What is needed
From the entries below, return exactly the lines beginning at the one that contains "For each thing" and ending at the one that contains "light green jar", both of them included, and only those lines.
──────── Input for this task ────────
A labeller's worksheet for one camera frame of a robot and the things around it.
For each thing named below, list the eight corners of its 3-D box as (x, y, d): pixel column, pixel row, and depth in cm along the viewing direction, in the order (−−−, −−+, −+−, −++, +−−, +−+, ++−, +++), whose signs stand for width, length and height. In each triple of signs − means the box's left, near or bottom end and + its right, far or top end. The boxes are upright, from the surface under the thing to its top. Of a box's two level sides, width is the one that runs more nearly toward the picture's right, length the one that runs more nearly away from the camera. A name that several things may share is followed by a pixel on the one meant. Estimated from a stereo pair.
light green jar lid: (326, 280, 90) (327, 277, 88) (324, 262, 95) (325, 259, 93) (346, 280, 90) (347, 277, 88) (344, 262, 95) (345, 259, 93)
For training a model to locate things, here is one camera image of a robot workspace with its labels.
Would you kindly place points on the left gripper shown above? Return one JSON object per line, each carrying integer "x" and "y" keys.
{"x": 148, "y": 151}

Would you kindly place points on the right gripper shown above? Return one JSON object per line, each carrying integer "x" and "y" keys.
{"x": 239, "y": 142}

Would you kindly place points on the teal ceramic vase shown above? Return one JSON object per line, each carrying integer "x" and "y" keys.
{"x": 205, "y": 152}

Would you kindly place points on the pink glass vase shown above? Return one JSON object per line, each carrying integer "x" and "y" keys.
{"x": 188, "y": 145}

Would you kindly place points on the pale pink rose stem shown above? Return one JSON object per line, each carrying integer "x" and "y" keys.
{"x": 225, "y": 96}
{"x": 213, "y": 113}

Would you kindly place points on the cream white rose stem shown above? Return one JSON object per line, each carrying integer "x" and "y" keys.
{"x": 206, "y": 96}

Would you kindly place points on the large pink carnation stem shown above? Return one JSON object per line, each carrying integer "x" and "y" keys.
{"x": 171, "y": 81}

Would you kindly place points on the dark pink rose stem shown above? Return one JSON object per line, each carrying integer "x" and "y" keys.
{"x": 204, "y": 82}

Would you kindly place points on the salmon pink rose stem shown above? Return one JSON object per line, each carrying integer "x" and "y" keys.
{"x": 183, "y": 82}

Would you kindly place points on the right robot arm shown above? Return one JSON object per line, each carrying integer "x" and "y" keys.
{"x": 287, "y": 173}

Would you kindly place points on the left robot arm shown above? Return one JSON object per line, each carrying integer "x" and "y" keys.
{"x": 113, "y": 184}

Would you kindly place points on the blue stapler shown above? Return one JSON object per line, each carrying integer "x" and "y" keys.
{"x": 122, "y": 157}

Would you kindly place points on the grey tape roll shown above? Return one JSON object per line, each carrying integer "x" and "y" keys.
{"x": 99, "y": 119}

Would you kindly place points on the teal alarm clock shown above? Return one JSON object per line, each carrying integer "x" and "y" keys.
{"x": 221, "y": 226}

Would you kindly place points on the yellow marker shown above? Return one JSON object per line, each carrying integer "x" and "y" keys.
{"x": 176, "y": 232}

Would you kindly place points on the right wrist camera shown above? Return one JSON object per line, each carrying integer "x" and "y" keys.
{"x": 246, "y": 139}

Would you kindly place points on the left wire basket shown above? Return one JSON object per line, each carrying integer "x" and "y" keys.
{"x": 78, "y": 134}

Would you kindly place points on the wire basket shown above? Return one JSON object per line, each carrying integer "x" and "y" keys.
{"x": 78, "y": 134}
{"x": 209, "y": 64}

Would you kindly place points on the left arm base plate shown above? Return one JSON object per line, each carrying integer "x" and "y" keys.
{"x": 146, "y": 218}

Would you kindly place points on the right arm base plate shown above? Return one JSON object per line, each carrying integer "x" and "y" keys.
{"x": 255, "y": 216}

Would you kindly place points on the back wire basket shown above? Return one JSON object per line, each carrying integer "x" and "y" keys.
────────
──────── Input for this task ────────
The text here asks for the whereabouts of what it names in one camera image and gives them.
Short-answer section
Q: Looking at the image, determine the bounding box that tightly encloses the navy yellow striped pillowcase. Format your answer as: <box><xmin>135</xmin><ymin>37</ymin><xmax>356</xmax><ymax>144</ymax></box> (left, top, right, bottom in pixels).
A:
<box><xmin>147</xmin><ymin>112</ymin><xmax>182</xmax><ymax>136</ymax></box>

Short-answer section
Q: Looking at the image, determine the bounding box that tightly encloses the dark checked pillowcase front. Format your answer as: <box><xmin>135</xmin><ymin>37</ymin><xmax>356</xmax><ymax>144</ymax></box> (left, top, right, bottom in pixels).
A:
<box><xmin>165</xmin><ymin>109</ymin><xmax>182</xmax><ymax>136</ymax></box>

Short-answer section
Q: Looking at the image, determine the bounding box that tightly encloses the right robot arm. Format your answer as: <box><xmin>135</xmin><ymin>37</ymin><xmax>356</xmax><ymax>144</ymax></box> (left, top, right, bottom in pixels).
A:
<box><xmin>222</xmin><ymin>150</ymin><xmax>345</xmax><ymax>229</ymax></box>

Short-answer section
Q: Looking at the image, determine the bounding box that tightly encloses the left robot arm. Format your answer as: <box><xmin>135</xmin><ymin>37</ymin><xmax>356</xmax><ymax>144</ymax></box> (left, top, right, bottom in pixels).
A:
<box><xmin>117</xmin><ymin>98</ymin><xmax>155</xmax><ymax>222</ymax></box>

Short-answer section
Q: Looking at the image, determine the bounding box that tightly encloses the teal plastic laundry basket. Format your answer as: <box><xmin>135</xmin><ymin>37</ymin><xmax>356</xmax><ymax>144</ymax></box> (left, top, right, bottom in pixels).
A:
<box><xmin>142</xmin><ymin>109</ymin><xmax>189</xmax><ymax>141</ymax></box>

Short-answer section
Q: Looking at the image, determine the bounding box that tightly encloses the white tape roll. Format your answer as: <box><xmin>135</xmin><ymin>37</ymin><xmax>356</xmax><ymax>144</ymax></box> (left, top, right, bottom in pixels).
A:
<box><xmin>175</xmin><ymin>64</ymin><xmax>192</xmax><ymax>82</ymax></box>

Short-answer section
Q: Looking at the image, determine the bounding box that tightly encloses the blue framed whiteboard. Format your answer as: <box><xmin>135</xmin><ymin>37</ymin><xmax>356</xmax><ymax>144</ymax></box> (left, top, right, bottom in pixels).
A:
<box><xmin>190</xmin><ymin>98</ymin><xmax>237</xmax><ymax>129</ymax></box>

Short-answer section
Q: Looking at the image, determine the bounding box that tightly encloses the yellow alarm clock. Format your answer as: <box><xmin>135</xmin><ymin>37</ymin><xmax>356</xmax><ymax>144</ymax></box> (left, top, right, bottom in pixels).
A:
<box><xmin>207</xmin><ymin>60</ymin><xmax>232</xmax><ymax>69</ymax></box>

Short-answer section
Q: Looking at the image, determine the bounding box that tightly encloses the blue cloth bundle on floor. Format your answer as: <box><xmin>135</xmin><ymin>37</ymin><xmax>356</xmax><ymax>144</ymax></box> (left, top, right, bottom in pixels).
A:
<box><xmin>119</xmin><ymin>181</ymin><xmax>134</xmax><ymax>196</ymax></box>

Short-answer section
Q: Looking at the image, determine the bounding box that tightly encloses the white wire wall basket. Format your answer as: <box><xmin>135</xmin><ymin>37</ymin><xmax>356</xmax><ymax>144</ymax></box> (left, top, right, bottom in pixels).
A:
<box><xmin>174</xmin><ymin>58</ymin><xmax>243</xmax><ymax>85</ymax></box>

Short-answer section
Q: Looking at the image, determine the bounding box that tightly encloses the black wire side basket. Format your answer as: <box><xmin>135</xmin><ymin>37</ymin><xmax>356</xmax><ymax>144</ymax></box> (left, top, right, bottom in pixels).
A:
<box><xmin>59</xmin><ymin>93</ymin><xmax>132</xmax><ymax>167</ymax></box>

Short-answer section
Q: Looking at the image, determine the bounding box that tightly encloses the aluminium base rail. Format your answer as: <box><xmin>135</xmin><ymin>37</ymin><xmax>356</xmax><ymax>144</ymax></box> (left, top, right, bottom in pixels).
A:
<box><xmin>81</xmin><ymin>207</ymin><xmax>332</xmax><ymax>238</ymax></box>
────────
Task result
For each thing named below, list the eight corners of its 3-D box as (x, y, d): pixel column, pixel row, and depth in cm along the viewing direction, in the order (−−−, −−+, −+−, −++, +−−, +−+, ++−, +++), whose signs stand for width, length and height. In each triple of signs − means the box's left, near or bottom end and + its right, far or top end. The boxes are upright, from the surface under the thing to its top. Of a box's two level sides, width is the one that runs more nearly toward the picture's right, length the one that runs more nearly away from the camera. A name that several things may share is followed by a pixel on the one meant. Estimated from a stereo pair.
light green jar lid: (326, 280, 90) (327, 277, 88) (324, 262, 95) (325, 259, 93) (346, 280, 90) (347, 277, 88) (344, 262, 95) (345, 259, 93)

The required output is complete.